**TASK OBJECTIVE:**
Every line of the material must come back exactly as given.

------ DATA SHOWN

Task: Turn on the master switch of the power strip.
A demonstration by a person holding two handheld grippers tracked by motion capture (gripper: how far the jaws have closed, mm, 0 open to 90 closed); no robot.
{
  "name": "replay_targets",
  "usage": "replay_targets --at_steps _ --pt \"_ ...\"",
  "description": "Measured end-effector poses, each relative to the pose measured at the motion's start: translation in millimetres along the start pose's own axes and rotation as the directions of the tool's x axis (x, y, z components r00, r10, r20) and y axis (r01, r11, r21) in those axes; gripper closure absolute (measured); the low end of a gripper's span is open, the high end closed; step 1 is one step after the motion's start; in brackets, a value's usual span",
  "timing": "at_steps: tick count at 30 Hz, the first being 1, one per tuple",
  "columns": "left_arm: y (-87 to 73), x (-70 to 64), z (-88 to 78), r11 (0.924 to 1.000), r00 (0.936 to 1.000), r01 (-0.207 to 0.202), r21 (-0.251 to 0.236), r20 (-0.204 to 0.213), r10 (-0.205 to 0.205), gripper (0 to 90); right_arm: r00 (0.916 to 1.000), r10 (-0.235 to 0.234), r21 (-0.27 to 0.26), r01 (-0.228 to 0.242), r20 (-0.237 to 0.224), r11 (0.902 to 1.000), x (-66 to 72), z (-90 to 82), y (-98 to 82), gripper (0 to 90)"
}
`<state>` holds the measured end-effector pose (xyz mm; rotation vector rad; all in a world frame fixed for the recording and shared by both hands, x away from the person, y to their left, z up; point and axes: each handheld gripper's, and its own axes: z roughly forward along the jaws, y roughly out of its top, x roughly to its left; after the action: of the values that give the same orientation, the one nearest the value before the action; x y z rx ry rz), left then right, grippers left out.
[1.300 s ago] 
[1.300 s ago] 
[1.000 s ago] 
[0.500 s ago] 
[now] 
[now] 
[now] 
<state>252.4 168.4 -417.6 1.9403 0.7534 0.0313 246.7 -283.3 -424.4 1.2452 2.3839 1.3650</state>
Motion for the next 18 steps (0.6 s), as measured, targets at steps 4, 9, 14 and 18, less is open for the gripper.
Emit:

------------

**ANSWER TO THE PROBLEM:**
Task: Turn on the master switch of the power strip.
A demonstration by a person holding two handheld grippers tracked by motion capture (gripper: how far the jaws have closed, mm, 0 open to 90 closed); no robot.
{
  "name": "replay_targets",
  "usage": "replay_targets --at_steps _ --pt \"_ ...\"",
  "description": "Measured end-effector poses, each relative to the pose measured at the motion's start: translation in millimetres along the start pose's own axes and rotation as the directions of the tool's x axis (x, y, z components r00, r10, r20) and y axis (r01, r11, r21) in those axes; gripper closure absolute (measured); the low end of a gripper's span is open, the high end closed; step 1 is one step after the motion's start; in brackets, a value's usual span",
  "timing": "at_steps: tick count at 30 Hz, the first being 1, one per tuple",
  "columns": "left_arm: y (-87 to 73), x (-70 to 64), z (-88 to 78), r11 (0.924 to 1.000), r00 (0.936 to 1.000), r01 (-0.207 to 0.202), r21 (-0.251 to 0.236), r20 (-0.204 to 0.213), r10 (-0.205 to 0.205), gripper (0 to 90); right_arm: r00 (0.916 to 1.000), r10 (-0.235 to 0.234), r21 (-0.27 to 0.26), r01 (-0.228 to 0.242), r20 (-0.237 to 0.224), r11 (0.902 to 1.000), x (-66 to 72), z (-90 to 82), y (-98 to 82), gripper (0 to 90)"
}
`<state>` holds the measured end-effector pose (xyz mm; rotation vector rad; all in a world frame fixed for the recording and shared by both hands, x away from the person, y to their left, z up; point and axes: each handheld gripper's, and its own axes: z roughly forward along the jaws, y roughly out of its top, x roughly to its left; after the action: of the values that give the same orientation, the one nearest the value before the action; x y z rx ry rz), left then right, grippers left out.
[1.300 s ago] 
[1.300 s ago] 
[1.000 s ago] 
[0.500 s ago] 
[now] 
[now] 
[now] 
<state>252.4 168.4 -417.6 1.9403 0.7534 0.0313 246.7 -283.3 -424.4 1.2452 2.3839 1.3650</state>
Motion for the next 18 steps (0.6 s), as measured, targets at steps 4, 9, 14 and 18, less is open for the gripper.
Emit:

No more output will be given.